At Press Conference, Portman Discusses How Lifting Title 42 Will Cause Catastrophe at Southern Border

Source: United States Senator for Ohio Rob Portman

April 27, 2022 | Portman Difference

At a press conference earlier today, U.S. Senator Rob Portman (R-OH) led his fellow Senate Republicans in discussing the Biden administration’s actions and policies that have caused a crisis at our southern border. Earlier this month, the administration announced its intent to lift Title 42 at the end of May. Title 42 is public health order put in place to allow border authorities to turn unlawful immigrants away due to the COVID-19 public health crisis. Currently about half of the unlawful immigrants who attempt to enter our country are turned away using Title 42. With a record number of border crossings of unlawful immigrants, as well as the illicit narcotics that are coming over the southern border and into communities across Ohio, Portman expressed serious concern with lifting Title 42 without an adequate plan to deter unlawful immigrants once the order is lifted. Portman emphasized that the administration must work in a bipartisan basis with Congress to enforce our laws and fix our asylum system so it works to ensure the safety and security of all Americans.

A transcript of his remarks can be found below and a video can be found here.

“We have a number of colleagues coming today and I’m pleased to say that there is a lot of interest in this issue because it’s so important right now. We already have a crisis at the border. Everybody knows that.  And that crisis threatens to become a catastrophe. So last year about a million people came into our country, mostly under the asylum system. So they came to the border unlawfully, allowed to come in to the country. This year we are on track to have a lot more. We don’t have the final number yet, but probably it will be between 1.5 and two million people. So it is already at crisis levels, and when you talk to the Border Patrol they will tell you: It is very difficult to deal with the current flow. We also know, that along with people coming over our border in unprecedented numbers, we have an unprecedented amount of illegal drugs coming into the country, particularly the synthetic opioid called Fentanyl. Those numbers are at historic levels, and unfortunately are resulting in overdoses and overdose deaths in this country at historic levels. So in my home state of Ohio for example, we have an increasingly large number of people who are overdosing and dying from Fentanyl. I was at a drug coalition meeting a few days ago in Ohio and I asked whether the national statistics which say that two-thirds of the people who overdose and die are dying from Fentanyl is accurate, and at least in the Toledo, Ohio area they told me ‘no, it’s more like 80-90 percent.’ This Fentanyl is coming in primarily from the southern border. So it’s an immigration issue; it’s a humanitarian issue; it’s a safety issue; and its certainly an issue of illegal drugs – with a devastating impact in our communities.

“We are here to talk about the possibility of it getting even worse, which is because the Public Health Authority which is called Title 42 may well expire. The administration as you know has supported having it expire next month. The Border Patrol again have said, in no uncertain terms to all of us, and I hope to many of you that should that happen, that they will lose operational control of the border.

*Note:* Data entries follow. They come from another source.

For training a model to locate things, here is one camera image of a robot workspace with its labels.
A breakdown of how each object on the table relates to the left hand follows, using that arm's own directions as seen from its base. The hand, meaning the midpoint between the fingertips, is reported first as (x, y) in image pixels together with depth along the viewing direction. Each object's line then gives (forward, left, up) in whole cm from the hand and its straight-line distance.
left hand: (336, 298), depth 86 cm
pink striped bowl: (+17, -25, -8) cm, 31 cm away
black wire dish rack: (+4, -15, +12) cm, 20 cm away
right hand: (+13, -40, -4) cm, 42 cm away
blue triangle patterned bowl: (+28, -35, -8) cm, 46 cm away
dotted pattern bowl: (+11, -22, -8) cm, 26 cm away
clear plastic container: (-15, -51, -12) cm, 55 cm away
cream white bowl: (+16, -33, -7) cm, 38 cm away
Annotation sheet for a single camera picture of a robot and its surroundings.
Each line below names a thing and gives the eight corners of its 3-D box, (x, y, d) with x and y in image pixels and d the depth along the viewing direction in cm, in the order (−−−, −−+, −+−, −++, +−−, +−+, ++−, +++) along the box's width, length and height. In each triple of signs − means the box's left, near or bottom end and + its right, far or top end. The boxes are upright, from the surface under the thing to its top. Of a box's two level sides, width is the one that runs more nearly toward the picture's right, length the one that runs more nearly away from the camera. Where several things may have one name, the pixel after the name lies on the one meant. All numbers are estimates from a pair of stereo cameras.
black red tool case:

“Right now there are about 8,000 people a day coming through the border. They believe that if Title 42 is revoked, that number will increase dramatically. The Department of Homeland Security has told us that privately that they think that’s 12,000 and 18,000 people a day. So this is just impossible for the border patrol to handle. The Title 42 issue, to set the stage for my colleagues and their remarks is in litigation. There is a judge in Louisiana whose said that the administration cannot simply revoke this, but they have not set a date as to what might not be the appropriate time frame, if there is one.  There is a lot of uncertainty right now, certainly. But, we have to presume that the administration may be successful here, and that means Title 42 would come to an end.

“Roughly half of the people that come to the border are turned away under Title 42. Roughly half. So the million people a year is really two million people a year. About a million are turned back under Title 42. We also know that Public Health Emergency and the National Emergencies Act are continuing in place indefinitely, so there seems to be a real disconnect between what’s happening in regard to Title 42 on the one hand and the Public Health Emergencies on the other hand.

“This is a situation, again, that is already a crisis. Already something that we cannot handle with current resources. Yesterday we had a conference call with the Secretary of Homeland Security, Alejandro Mayorkas, in which he laid a potential plan should Title 42 be revoked. It sounds a lot like the plan currently in place, which is simply to expedite people coming through the process. No plan to put in the place the kinds of things that were in place during the Trump administration to try deal with the border crisis, including the Remain in Mexico policy, the expedited removals, the notion that with regard to asylum there would be more scrutiny early on in the process. But instead just coming up with a way to provide more resources to move people through the system more quickly. So, in effect, to make it easier for people to get from the border to get to the interior of the country. So that was disappointing.

“I am really glad again that my colleagues are all here. A lot of them have been down to the border as I have and heard directly from Border Patrol and Customs and Border Protection and folks at the ports of entry to understand that the severity of this crisis.”